In theory, interest rates below zero should reduce borrowing costs for companies and households, driving demand for loans. In practice, there’s a risk that the policy might do more harm than good. If banks make more customers pay to hold their money, cash may go under the mattress instead. Janet Yellen, the U.S. Federal Reserve chair, said at her confirmation hearing in November 2013 that even a deposit rate that’s positive but close to zero could disrupt the money markets that help fund financial institutions. Two years later, she said that a change in economic circumstances could put negative rates “on the table” in the U.S., and Bank of England Governor Mark Carney said he could now cut the benchmark rate below the current 0.5 percent if necessary. Deutsche Bank economists note that negative rates haven’t sparked the bank runs or cash hoarding some had feared, in part because banks haven’t passed them on to their customers. But there’s still a worry that when banks absorb the cost themselves, it squeezes the profit margin between their lending and deposit rates, and might make them even less willing to lend. Ever-lower rates also fuel concern that countries are engaged in a currency war of competitive devaluations. Source: Bloomberg

Thursday, November 19, 2015

The Cashless Society | A Totalitarian’s Dream Come True

Casey Research (Nov 19, 2015) - In 1661, Sweden became the first country in Europe to issue paper money.
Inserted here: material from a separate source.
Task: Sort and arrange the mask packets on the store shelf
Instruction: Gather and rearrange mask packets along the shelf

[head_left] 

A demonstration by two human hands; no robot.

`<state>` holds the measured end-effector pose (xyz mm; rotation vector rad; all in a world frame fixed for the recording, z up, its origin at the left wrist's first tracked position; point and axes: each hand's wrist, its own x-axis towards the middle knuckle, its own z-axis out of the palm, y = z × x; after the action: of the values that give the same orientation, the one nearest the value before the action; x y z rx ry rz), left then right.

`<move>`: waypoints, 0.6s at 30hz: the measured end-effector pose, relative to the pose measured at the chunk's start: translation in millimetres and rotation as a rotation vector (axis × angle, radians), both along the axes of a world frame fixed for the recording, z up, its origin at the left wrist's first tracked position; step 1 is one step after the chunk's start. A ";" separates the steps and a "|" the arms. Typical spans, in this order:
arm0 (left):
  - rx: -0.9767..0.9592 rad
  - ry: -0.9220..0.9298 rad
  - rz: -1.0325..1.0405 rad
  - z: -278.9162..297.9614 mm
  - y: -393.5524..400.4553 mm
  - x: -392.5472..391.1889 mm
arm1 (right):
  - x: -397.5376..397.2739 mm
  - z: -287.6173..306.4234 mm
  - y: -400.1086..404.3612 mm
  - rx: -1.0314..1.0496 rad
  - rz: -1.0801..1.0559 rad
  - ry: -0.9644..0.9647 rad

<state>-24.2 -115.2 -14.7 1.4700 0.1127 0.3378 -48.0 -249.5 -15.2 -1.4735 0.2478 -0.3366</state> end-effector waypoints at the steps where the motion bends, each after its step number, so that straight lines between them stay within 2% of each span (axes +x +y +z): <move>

Now it’s probably going to be the first in the world to eliminate it. Sweden has already phased out most cash transactions. According to Credit Suisse, 80% of all purchases in Sweden are electronic and don’t involve cash. And that figure is rising. If the trend continues - and there is nothing to suggest it won’t - Sweden could soon be the world’s first cashless society. Sweden’s supply of physical currency has dropped over 50% in the last six years. A couple of major Swedish banks no longer carry cash. Virtually all Swedes pay for candy bars and coffee electronically. Even homeless street vendors use mobile card readers [...] Sweden, Denmark, and Switzerland all have negative interest rates. Negative interest rates mean the lender literally pays the borrower for the privilege of lending him money. It’s a bizarre, upside down concept. But negative rates are not some European anomaly. The Federal Reserve discussed the possibility of using negative interest rates in the U.S. at its last meeting. Negative rates could not exist in a free market. They destroy the impetus to save and build capital, which is the basis of prosperity.